== To do ==
The response should consist of the data below, copied exactly, with no pictures in it.

=== Begin Enclosure ===

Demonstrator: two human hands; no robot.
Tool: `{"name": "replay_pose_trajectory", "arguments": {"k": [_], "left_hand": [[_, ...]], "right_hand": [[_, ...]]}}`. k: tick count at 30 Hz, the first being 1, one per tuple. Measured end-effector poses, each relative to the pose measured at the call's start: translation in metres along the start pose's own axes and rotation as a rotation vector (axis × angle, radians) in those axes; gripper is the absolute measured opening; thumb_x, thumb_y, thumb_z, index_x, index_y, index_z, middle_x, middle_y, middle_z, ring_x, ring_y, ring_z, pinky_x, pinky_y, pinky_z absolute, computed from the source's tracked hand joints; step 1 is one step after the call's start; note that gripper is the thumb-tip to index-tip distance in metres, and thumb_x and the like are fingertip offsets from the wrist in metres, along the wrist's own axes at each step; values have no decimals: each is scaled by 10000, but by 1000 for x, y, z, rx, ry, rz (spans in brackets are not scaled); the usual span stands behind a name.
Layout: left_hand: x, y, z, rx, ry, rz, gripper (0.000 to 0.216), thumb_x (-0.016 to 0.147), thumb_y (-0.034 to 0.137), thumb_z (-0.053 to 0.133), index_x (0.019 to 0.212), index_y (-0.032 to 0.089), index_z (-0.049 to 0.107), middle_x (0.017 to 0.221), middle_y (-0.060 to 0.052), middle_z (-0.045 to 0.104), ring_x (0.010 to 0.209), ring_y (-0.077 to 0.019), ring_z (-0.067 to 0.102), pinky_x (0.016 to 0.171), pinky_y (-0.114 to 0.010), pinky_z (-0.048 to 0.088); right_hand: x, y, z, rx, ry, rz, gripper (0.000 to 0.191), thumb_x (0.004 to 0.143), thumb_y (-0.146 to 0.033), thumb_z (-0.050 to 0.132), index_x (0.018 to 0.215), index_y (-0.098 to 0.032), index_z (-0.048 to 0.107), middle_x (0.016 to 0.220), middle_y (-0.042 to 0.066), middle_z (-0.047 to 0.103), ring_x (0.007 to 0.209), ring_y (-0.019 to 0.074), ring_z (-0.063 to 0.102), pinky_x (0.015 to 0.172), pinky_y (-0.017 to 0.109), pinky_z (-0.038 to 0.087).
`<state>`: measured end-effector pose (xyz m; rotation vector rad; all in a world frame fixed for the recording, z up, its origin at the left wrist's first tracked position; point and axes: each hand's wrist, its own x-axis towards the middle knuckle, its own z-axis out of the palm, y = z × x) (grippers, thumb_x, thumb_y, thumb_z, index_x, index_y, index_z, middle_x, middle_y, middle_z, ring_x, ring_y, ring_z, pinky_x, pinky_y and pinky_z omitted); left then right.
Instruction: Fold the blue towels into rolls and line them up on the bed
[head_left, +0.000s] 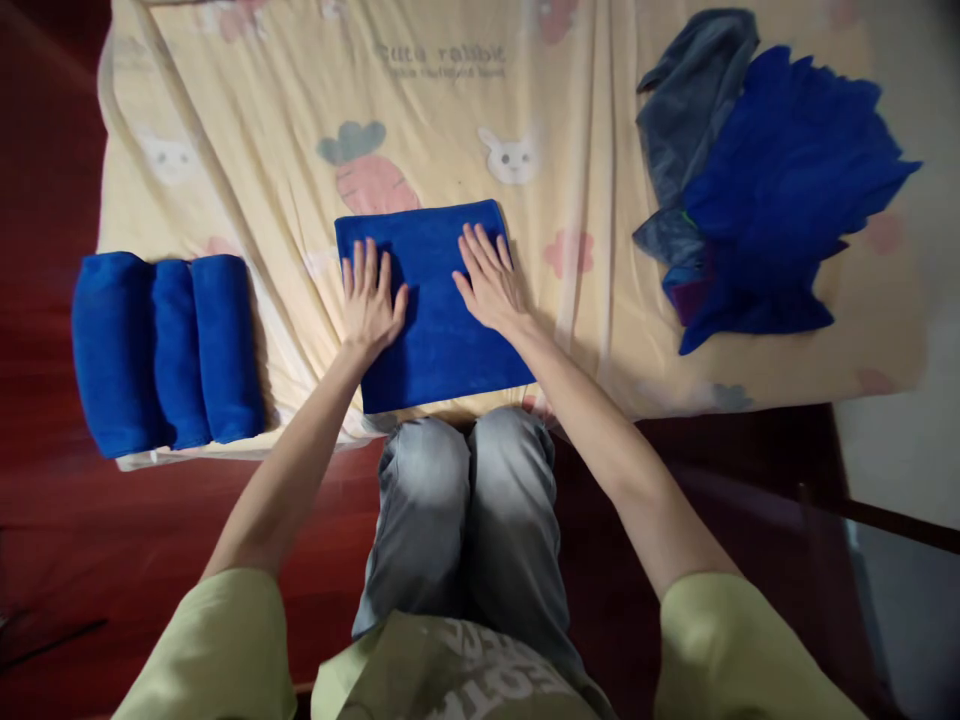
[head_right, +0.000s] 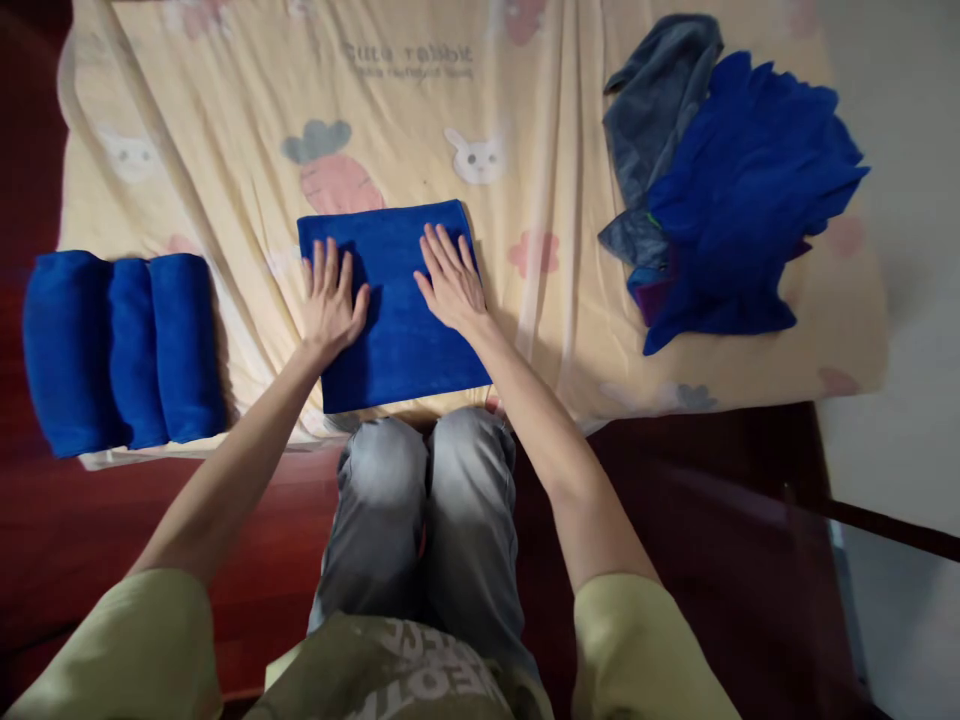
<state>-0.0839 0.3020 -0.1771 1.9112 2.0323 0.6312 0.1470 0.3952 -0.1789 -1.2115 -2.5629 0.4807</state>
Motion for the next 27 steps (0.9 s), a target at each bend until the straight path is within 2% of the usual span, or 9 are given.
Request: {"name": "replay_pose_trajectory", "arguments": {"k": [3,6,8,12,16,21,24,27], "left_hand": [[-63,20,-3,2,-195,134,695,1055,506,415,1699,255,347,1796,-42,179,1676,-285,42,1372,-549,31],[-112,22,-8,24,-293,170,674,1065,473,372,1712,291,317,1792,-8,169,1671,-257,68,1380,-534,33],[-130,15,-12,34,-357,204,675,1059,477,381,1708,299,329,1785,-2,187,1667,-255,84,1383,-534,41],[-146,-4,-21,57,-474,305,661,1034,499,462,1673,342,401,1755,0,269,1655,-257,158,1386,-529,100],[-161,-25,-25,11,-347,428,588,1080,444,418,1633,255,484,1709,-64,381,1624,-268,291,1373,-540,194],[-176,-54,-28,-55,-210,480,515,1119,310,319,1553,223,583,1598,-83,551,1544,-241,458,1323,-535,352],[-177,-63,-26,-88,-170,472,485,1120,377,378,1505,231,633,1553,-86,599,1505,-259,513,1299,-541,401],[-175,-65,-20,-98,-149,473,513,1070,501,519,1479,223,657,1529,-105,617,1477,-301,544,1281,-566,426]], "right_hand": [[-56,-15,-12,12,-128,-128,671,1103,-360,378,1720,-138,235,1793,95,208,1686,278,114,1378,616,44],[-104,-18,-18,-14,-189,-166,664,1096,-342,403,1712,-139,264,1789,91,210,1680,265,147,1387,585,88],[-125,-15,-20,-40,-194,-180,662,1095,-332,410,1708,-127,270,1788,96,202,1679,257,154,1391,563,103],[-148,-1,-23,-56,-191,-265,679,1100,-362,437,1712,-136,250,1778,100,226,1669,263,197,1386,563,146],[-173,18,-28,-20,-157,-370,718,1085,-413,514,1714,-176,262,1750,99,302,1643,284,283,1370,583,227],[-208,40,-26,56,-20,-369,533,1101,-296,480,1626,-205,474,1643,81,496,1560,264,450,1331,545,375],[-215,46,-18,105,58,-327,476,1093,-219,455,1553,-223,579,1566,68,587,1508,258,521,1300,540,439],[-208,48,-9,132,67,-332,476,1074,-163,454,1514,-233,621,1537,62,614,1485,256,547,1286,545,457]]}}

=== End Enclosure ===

== Exercise response ==
Demonstrator: two human hands; no robot.
Tool: `{"name": "replay_pose_trajectory", "arguments": {"k": [_], "left_hand": [[_, ...]], "right_hand": [[_, ...]]}}`. k: tick count at 30 Hz, the first being 1, one per tuple. Measured end-effector poses, each relative to the pose measured at the call's start: translation in metres along the start pose's own axes and rotation as a rotation vector (axis × angle, radians) in those axes; gripper is the absolute measured opening; thumb_x, thumb_y, thumb_z, index_x, index_y, index_z, middle_x, middle_y, middle_z, ring_x, ring_y, ring_z, pinky_x, pinky_y, pinky_z absolute, computed from the source's tracked hand joints; step 1 is one step after the call's start; note that gripper is the thumb-tip to index-tip distance in metres, and thumb_x and the like are fingertip offsets from the wrist in metres, along the wrist's own axes at each step; values have no decimals: each is scaled by 10000, but by 1000 for x, y, z, rx, ry, rz (spans in brackets are not scaled); the usual span stands behind a name.
Layout: left_hand: x, y, z, rx, ry, rz, gripper (0.000 to 0.216), thumb_x (-0.016 to 0.147), thumb_y (-0.034 to 0.137), thumb_z (-0.053 to 0.133), index_x (0.019 to 0.212), index_y (-0.032 to 0.089), index_z (-0.049 to 0.107), middle_x (0.017 to 0.221), middle_y (-0.060 to 0.052), middle_z (-0.045 to 0.104), ring_x (0.010 to 0.209), ring_y (-0.077 to 0.019), ring_z (-0.067 to 0.102), pinky_x (0.016 to 0.171), pinky_y (-0.114 to 0.010), pinky_z (-0.048 to 0.088); right_hand: x, y, z, rx, ry, rz, gripper (0.000 to 0.191), thumb_x (0.004 to 0.143), thumb_y (-0.146 to 0.033), thumb_z (-0.050 to 0.132), index_x (0.018 to 0.215), index_y (-0.098 to 0.032), index_z (-0.048 to 0.107), middle_x (0.016 to 0.220), middle_y (-0.042 to 0.066), middle_z (-0.047 to 0.103), ring_x (0.007 to 0.209), ring_y (-0.019 to 0.074), ring_z (-0.063 to 0.102), pinky_x (0.015 to 0.172), pinky_y (-0.017 to 0.109), pinky_z (-0.038 to 0.087).
`<state>`: measured end-effector pose (xyz m; rotation vector rad; all in a world frame fixed for the recording, z up, its origin at the left wrist's first tracked position; point and axes: each hand's wrist, its own x-axis towards the middle knuckle, its own z-axis out of the palm, y = z × x) (grippers, thumb_x, thumb_y, thumb_z, index_x, index_y, index_z, middle_x, middle_y, middle_z, ring_x, ring_y, ring_z, pinky_x, pinky_y and pinky_z omitted); left then right.
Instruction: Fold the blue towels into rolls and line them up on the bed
[head_left, +0.000s] 
[head_right, +0.000s] 
<state>-0.0839 0.3020 -0.1771 1.9112 2.0323 0.6312 0.1470 0.3952 -0.1789 -1.2115 -2.5629 0.4807</state>
Motion for the next 27 steps (0.9 s), a target at each bend until the straight path is within 2% of the usual span, or 9 are given.
Request: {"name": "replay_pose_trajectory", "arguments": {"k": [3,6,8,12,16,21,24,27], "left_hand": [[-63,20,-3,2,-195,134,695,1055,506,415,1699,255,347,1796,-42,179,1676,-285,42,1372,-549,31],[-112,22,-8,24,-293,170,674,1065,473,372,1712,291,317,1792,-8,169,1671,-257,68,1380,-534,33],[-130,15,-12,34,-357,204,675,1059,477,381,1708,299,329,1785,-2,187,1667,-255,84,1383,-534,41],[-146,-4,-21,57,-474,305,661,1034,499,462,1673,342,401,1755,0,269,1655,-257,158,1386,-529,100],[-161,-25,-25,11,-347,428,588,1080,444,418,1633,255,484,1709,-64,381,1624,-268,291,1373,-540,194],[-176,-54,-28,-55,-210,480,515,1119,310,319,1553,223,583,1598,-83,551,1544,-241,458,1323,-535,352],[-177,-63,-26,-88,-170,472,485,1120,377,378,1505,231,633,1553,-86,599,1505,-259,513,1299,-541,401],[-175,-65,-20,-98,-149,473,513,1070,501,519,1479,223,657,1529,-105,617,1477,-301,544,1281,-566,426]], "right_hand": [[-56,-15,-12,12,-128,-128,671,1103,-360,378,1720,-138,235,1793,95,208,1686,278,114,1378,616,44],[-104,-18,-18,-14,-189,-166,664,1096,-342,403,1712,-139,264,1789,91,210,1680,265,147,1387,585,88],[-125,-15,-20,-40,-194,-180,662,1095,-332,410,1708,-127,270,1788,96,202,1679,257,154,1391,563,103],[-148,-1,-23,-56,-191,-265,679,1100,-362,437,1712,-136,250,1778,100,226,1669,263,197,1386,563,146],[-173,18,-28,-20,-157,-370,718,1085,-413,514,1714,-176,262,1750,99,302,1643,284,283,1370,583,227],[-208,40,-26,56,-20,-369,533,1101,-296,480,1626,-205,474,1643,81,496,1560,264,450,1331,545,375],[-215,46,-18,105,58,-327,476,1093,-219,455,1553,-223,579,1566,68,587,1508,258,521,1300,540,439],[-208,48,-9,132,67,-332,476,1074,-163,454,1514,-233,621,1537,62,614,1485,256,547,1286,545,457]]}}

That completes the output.